AutoGO Search Algorithm and Training the Predictor

Disclaimer: Some of the tasks that this code can execute require a lot of computational resources, specifically RAM. It may not be feasible to perform some of them on your home computer.

The primary experiments provided by this code submission are:

  • Running the AutoGO search algorithm
  • Training the PSC predictor which guides search.

Both of these experiments require several auxiliary files in order to execute (e.g., search requires a predictor checkpoint). We provide preliminary instructions on generating these files, but also provide them in the code submission if the upload size limit permits.

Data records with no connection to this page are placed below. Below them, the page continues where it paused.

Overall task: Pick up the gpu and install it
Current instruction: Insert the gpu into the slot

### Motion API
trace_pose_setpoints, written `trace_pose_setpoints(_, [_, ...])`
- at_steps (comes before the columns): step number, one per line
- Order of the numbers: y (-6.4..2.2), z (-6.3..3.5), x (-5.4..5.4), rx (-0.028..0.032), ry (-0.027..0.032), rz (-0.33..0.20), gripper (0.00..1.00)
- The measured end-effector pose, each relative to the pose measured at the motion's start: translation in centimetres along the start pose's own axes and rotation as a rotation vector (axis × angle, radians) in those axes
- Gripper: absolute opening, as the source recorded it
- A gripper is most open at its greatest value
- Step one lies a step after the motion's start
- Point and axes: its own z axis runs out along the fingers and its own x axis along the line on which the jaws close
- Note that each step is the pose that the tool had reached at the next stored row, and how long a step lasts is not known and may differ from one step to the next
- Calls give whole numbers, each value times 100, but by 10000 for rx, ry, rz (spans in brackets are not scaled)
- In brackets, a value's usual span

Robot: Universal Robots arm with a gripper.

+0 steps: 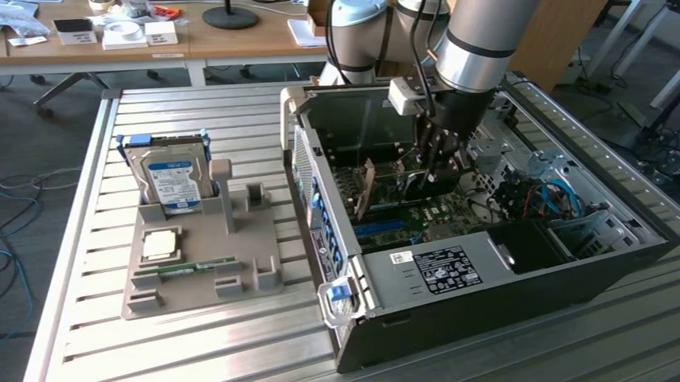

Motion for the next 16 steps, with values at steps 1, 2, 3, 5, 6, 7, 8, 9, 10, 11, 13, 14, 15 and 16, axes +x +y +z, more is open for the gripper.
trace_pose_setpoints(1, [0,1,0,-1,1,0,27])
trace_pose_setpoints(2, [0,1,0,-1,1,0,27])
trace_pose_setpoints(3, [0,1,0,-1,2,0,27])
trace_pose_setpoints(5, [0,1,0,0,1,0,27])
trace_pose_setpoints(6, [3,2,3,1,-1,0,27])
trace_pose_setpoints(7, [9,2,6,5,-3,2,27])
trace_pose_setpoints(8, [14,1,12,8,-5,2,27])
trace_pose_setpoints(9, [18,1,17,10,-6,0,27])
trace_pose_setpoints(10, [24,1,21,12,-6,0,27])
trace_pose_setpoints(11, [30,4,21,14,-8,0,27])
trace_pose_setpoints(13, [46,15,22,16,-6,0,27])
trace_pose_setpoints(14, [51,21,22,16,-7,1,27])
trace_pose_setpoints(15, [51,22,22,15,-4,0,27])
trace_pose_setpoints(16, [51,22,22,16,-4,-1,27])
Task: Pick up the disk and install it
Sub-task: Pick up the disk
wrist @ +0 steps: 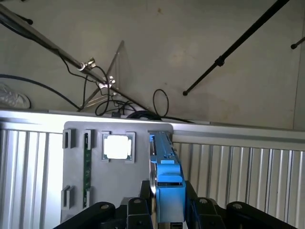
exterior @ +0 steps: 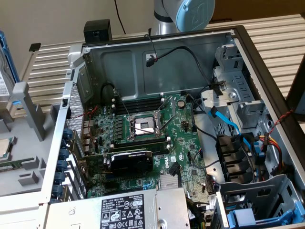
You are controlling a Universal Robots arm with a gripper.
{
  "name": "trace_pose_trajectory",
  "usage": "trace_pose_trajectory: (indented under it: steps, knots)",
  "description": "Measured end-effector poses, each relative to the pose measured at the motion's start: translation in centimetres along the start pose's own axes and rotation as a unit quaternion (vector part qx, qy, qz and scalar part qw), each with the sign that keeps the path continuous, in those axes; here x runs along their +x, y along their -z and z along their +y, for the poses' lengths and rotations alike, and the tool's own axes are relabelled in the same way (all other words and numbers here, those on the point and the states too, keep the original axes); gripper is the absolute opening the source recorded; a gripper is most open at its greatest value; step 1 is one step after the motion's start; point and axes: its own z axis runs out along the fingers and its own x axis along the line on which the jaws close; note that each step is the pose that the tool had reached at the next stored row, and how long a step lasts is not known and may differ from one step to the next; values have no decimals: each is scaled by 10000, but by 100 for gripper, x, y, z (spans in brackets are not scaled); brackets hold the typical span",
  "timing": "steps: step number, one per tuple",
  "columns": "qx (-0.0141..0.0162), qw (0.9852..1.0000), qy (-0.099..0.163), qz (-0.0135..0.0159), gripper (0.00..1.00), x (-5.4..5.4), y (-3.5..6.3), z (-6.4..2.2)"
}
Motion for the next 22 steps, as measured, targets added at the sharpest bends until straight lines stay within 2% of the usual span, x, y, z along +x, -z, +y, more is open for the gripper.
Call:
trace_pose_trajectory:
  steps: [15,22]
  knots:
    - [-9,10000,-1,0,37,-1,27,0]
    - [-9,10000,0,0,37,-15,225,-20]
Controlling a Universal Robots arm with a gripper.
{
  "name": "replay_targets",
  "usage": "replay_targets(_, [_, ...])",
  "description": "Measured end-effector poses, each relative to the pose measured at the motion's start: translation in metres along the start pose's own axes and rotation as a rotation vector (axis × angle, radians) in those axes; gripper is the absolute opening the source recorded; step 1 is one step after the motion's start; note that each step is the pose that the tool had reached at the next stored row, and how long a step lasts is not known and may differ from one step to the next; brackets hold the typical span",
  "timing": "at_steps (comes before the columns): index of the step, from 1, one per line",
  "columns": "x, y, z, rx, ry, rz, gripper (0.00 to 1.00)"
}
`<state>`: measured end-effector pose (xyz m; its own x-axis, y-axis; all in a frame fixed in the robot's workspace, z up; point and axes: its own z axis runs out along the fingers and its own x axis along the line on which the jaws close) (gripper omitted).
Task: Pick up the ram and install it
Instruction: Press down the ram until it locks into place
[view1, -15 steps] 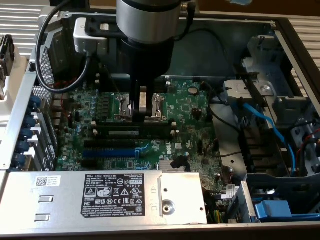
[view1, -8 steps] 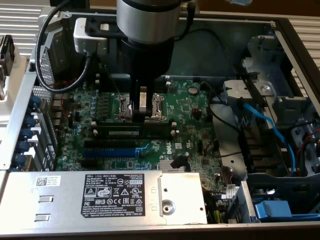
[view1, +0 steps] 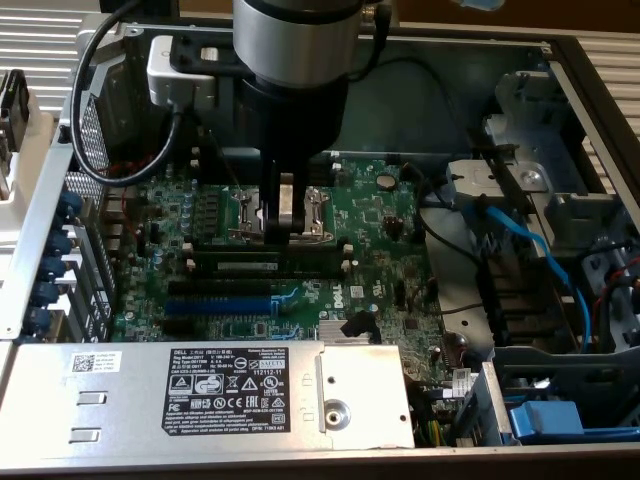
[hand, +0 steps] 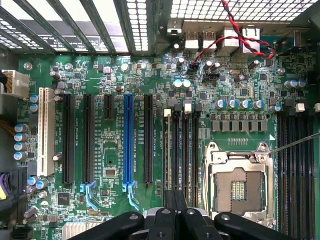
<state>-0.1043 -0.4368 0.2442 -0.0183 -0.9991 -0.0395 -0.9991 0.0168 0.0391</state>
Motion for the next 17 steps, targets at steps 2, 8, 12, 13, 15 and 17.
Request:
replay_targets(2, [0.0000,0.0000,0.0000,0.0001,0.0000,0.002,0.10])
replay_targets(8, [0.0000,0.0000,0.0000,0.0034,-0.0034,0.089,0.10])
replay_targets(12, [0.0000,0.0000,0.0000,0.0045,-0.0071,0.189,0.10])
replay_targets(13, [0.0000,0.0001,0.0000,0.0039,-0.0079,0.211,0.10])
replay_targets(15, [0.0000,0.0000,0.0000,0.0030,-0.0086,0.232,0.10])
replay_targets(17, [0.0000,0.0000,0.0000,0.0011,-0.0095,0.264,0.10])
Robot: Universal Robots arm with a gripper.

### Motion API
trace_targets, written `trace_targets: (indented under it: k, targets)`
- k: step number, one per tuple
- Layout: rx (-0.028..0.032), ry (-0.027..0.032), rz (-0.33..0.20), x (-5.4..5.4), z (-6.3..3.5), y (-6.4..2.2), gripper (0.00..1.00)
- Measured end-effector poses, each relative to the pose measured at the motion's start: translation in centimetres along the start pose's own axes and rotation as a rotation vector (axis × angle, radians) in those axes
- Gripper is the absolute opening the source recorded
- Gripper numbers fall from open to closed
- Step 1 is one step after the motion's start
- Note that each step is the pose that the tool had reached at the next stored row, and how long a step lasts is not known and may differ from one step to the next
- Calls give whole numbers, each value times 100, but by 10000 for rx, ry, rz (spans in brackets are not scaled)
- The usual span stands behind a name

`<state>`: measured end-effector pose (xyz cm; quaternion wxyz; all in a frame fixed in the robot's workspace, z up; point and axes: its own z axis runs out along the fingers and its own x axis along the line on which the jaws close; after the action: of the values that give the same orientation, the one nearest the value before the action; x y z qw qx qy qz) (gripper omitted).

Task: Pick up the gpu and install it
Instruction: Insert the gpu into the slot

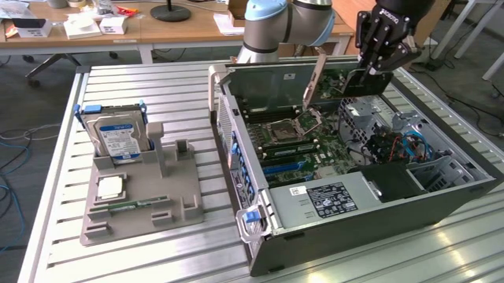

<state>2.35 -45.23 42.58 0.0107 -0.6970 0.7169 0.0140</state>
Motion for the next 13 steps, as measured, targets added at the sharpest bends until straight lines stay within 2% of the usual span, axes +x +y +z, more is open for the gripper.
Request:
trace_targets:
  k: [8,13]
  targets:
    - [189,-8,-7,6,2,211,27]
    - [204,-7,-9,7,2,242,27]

Search Algorithm Preliminary Files

The AutoGO search algorithm requires the following files to run:

  • Graph Encoder and SentencePiece Tokenizer: Provided at /cache_sentence_piece/h+i+n15+n2+t/h+i+n15+n2+t_encoder_shp.pkl and /cache_sentence_piece/h+i+n15+n2+t/models/h+i+n15+n2+t_vsize2000_bpe_shp.model, respectively. Both can be created from scratch (files must be downloaded from Google Drive and placed in /data/ first) by running
python gen_vocab.py
  • Segment Database: Provided at /cache_sentence_piece/h+i+n15+n2+t/combined_segment_DB_res_ratio.pkl and can then be generated (requires Graph Encoder and SentencePiece Tokenizer to exist) using
python gen_DB.py
  • Input Architecture CG: We provide .pkl files for our provided input architectures in /architectures/ and provide instructions on generating CGs from TensorFlow models in a later section of this README.
  • Predictor Checkpoint: The PSC and GNN predictor checkpoints are located at /saved_models/{psc_chkpt, gnn_chkpt}.pt, respectively. We also provide detailed instructions on training both models from scratch in a later part of this README.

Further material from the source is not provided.